## Activity
Below this line is the material. Write out only its lines from the one containing "woven wicker basket: x=84 y=156 stays" through the one containing "The poses are", both kept, exactly.

## Data records
○ ○ ○ ○ ○
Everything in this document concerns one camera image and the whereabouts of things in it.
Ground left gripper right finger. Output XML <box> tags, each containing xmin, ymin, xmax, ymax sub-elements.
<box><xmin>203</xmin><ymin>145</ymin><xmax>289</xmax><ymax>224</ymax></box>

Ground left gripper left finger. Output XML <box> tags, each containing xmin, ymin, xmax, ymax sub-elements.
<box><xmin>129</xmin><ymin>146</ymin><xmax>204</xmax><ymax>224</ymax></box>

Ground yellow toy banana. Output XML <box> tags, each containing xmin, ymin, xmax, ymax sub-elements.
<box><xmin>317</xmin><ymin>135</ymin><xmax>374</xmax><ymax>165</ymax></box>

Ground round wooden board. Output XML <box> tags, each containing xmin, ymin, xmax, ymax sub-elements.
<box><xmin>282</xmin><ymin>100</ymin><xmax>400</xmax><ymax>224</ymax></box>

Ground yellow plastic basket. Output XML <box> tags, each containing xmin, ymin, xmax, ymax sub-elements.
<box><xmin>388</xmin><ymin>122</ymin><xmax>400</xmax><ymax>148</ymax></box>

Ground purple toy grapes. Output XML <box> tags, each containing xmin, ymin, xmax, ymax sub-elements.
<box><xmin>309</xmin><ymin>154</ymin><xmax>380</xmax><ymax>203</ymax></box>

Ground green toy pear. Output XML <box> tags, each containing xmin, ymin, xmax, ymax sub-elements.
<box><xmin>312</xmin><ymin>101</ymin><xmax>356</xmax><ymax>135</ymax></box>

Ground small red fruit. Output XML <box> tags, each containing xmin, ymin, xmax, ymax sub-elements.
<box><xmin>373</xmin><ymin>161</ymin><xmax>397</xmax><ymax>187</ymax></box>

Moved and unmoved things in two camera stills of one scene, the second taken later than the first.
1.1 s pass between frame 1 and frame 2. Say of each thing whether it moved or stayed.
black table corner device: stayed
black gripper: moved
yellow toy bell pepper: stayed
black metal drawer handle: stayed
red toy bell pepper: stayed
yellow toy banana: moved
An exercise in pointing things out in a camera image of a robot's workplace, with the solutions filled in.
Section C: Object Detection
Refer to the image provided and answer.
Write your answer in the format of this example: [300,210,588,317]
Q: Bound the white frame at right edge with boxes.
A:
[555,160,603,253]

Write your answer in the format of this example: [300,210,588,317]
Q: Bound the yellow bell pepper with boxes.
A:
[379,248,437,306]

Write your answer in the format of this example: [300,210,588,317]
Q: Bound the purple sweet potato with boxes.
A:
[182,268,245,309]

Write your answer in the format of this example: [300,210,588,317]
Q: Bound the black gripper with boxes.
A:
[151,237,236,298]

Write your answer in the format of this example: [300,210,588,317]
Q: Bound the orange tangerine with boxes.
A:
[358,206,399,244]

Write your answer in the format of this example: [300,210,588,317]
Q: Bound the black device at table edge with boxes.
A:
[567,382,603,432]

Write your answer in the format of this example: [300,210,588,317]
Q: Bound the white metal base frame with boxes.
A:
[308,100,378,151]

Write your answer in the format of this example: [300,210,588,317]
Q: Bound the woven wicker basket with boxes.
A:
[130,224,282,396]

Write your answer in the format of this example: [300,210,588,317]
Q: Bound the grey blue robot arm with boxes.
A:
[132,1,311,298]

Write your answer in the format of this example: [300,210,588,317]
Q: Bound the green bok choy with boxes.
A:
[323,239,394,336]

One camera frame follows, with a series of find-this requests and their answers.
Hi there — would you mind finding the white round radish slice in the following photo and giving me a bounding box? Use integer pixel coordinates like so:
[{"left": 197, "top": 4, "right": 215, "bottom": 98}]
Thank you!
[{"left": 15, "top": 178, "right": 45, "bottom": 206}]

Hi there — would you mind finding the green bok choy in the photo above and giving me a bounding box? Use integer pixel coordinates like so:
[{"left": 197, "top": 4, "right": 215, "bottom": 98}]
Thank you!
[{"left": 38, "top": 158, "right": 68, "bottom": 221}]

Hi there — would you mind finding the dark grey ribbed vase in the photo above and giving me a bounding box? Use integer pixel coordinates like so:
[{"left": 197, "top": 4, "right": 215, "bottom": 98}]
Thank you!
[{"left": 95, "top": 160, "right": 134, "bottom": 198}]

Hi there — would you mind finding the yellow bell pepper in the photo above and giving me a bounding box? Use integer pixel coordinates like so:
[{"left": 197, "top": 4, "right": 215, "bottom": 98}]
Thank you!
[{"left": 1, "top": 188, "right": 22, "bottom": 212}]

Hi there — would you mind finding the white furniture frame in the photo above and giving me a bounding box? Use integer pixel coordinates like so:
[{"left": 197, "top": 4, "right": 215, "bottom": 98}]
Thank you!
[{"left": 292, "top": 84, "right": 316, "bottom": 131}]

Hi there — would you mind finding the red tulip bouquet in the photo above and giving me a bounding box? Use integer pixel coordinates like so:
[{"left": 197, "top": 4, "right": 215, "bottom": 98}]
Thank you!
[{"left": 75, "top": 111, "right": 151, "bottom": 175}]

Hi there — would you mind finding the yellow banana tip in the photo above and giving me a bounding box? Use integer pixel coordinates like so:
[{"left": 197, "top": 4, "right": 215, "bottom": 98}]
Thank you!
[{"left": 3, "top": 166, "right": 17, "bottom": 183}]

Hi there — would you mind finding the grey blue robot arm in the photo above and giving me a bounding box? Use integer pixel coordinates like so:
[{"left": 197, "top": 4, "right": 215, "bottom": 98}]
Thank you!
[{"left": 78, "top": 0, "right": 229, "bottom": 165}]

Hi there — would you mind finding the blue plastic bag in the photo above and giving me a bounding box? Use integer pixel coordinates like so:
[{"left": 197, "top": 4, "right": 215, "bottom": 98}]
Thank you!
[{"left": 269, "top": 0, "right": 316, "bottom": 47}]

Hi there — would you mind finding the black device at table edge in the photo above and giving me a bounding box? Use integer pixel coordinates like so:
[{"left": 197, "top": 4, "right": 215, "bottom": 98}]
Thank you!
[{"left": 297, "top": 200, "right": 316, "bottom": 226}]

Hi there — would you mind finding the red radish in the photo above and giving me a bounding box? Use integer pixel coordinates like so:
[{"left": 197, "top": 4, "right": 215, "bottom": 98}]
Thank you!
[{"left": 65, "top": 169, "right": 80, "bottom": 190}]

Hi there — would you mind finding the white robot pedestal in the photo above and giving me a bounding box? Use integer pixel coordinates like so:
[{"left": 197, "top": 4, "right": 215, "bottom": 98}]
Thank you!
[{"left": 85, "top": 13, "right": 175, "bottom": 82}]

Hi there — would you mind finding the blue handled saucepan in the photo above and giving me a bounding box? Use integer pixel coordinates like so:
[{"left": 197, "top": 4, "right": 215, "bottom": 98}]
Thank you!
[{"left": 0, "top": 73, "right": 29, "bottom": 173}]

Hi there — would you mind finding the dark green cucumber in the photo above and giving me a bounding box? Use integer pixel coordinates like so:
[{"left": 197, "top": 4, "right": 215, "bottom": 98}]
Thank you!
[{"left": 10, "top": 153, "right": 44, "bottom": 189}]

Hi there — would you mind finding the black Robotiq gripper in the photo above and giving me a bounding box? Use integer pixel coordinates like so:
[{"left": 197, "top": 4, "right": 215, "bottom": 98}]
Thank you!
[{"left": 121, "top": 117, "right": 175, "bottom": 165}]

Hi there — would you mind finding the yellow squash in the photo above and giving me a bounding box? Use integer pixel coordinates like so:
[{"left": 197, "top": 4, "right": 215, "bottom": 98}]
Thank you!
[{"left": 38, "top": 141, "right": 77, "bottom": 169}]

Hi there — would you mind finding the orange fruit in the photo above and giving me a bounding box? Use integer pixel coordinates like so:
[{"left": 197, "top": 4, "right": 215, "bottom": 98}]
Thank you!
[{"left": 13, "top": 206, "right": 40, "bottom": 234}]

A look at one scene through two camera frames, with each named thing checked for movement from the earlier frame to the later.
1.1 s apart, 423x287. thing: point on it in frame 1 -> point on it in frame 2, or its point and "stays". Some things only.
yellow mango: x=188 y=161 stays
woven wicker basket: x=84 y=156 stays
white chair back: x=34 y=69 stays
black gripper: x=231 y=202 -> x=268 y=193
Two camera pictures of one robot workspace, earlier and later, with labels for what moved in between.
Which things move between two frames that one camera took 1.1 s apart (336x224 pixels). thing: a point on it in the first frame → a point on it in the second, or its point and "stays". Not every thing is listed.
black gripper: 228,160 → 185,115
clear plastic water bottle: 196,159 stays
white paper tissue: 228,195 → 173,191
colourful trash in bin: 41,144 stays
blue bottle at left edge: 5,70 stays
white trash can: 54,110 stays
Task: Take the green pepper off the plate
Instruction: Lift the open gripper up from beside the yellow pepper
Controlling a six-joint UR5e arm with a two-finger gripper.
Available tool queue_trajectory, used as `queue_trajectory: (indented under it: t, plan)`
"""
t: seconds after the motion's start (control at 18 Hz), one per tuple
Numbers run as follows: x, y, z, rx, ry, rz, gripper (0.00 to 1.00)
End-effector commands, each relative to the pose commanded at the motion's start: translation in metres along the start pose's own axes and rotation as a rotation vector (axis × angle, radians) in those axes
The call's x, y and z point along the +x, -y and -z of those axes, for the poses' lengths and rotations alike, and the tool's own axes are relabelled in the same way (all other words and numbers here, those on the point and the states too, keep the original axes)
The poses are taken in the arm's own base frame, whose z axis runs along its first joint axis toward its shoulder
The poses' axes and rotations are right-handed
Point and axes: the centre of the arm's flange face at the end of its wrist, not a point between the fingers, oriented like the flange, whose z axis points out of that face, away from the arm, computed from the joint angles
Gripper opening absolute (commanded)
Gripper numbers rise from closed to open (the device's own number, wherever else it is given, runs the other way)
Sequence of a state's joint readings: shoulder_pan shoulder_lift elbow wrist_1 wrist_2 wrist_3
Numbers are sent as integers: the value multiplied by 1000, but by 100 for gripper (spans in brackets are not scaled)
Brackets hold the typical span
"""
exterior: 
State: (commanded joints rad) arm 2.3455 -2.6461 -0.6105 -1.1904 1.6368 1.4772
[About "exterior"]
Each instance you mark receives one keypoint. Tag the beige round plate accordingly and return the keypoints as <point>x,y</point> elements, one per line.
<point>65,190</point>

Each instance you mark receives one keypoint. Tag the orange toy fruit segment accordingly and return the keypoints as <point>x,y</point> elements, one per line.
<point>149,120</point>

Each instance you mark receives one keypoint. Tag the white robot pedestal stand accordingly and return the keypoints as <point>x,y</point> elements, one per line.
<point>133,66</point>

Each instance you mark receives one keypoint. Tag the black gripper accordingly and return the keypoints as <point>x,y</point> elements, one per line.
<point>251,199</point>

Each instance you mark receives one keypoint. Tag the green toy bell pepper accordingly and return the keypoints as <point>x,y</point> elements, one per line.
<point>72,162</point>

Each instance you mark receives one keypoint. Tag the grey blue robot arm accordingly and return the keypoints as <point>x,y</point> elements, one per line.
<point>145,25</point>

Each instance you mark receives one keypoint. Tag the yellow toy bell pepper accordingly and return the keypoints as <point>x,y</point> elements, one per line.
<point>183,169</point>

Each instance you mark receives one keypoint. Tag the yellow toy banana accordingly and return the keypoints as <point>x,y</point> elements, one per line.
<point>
○ ○ ○ ○ ○
## Answer section
woven wicker basket: x=84 y=156 stays
white chair back: x=34 y=69 stays
black gripper: x=231 y=202 -> x=268 y=193
Two camera pictures of one robot workspace, earlier and later, with labels for what moved in between.
Which things move between two frames that one camera took 1.1 s apart (336x224 pixels). thing: a point on it in the first frame → a point on it in the second, or its point and "stays". Not every thing is listed.
black gripper: 228,160 → 185,115
clear plastic water bottle: 196,159 stays
white paper tissue: 228,195 → 173,191
colourful trash in bin: 41,144 stays
blue bottle at left edge: 5,70 stays
white trash can: 54,110 stays
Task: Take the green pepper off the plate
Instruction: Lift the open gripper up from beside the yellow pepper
Controlling a six-joint UR5e arm with a two-finger gripper.
Available tool queue_trajectory, used as `queue_trajectory: (indented under it: t, plan)`
"""
t: seconds after the motion's start (control at 18 Hz), one per tuple
Numbers run as follows: x, y, z, rx, ry, rz, gripper (0.00 to 1.00)
End-effector commands, each relative to the pose commanded at the motion's start: translation in metres along the start pose's own axes and rotation as a rotation vector (axis × angle, radians) in those axes
The call's x, y and z point along the +x, -y and -z of those axes, for the poses' lengths and rotations alike, and the tool's own axes are relabelled in the same way (all other words and numbers here, those on the point and the states too, keep the original axes)
The poses are taken in the arm's own base frame, whose z axis runs along its first joint axis toward its shoulder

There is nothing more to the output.